In this post, we will go through the basics of Min-Max scaler. Also, we will focus on how to scale specific columns in Pandas DataFrame.
What is a Min-Max Scaler?
Min-Max scaling is a normalization technique that enables us to scale data in a dataset to a specific range using each feature’s minimum and maximum value.
Unlike standard scaling, where data are scaled based on the standard normal distribution(with mean = 0 and standard deviation = 1), the min-max scaler uses each column’s minimum and maximum value to scale the data series.
But why is this even required?
- The scale of data for some features may be significantly different from those of others, which may harm the performance of our models. It is especially the case with algorithms that rely on a measure of distances, such as Neural Networks and KNN.
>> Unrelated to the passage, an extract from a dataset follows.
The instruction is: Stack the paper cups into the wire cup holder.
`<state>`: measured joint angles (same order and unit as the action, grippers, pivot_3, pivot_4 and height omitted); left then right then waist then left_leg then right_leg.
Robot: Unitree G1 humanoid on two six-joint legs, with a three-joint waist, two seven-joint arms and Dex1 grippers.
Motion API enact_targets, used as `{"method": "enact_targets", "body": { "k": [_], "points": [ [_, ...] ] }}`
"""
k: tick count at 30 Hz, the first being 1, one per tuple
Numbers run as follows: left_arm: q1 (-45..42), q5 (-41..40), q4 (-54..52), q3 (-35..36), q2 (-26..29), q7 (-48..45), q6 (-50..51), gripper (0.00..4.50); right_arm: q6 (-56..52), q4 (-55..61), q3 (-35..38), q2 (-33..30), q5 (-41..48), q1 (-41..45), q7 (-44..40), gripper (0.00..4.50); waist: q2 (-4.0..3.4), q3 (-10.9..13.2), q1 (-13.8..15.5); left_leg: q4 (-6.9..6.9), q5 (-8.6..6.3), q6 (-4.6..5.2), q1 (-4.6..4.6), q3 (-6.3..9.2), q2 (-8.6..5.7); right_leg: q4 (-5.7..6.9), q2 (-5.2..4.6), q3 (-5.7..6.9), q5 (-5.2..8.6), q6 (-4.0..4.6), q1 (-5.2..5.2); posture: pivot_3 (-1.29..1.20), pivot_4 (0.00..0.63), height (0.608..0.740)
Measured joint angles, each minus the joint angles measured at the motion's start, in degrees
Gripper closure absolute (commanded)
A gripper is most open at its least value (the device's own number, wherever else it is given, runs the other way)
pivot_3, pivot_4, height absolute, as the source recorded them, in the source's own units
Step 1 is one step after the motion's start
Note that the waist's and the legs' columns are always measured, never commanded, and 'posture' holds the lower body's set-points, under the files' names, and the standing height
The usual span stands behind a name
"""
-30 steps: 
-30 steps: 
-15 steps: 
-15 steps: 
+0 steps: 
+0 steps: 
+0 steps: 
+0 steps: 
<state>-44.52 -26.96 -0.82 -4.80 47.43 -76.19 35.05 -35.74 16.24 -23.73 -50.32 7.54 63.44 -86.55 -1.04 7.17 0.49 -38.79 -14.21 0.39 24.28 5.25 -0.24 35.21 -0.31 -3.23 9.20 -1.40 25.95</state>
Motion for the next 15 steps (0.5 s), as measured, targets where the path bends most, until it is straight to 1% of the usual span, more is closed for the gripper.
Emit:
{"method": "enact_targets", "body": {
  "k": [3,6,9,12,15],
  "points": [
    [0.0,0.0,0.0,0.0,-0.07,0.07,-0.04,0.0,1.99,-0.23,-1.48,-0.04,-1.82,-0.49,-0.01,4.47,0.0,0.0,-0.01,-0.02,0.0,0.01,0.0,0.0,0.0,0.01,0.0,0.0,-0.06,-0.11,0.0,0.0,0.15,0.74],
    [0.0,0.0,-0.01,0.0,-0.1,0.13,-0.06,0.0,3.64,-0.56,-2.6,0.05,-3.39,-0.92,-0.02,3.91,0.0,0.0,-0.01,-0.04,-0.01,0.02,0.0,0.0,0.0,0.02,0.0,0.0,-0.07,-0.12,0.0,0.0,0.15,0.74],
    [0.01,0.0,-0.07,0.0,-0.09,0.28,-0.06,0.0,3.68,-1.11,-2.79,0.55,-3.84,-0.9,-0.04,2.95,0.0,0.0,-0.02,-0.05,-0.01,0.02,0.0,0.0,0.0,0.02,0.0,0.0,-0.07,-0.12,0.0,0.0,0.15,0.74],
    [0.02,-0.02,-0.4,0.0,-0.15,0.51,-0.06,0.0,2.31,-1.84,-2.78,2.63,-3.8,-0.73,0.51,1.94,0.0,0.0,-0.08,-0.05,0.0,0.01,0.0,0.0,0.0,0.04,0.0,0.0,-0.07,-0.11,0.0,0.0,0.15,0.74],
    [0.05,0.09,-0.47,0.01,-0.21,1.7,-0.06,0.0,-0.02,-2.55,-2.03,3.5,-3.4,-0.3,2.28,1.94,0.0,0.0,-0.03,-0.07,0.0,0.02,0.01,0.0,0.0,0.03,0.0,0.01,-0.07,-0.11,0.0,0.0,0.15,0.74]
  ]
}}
- It is also helpful for optimising machine learning processes like gradient descent and enables convergence to happen faster.
- It can help improve the performance and speed of the execution of algorithms. Since the data are already scaled-down, complex calculations mainly required to optimise algorithms are faster.
- It can also be helpful when comparing different datasets or models in terms of their performances.
The Min-Max scaler, implemented in
sklearn libraries, has been used in many Machine Learning applications such as computer vision, natural language processing, and speech recognition.
We will use the following
sklearn method to implement this technique on all columns on a panda’s DataFrame.
We will also show how to implement this on specific columns in a dataframe using two methods in this tutorial. I will describe all these below with examples from the Pima Indian diabetes dataset.
Method 1: sklearn.preprocessing MinMaxScaler()
We will use the popular diabetes dataset- the Pima Indian diabetes dataset from UCI to show various ways we can implement min-max scaling.
By far, the easiest way is to use the
sklearn library package and its prepossessing method.
But first, let’s get the data into our dataframe using the pandas library and perform some EDA.
import pandas as pd columns = ['preg', 'plas', 'pres', 'skin', 'test', 'mass', 'pedi', 'age', 'class'] data = pd.read_csv('pima-indians-diabetes.data.csv', names=columns) data.head()
We have nine columns, with the last being the class that we are trying to predict with our model.
The items with class 1 show that the particular user has diabetes and those with class 0 indicate that the users tested negative for diabetes. The features are not of the same unit or scale.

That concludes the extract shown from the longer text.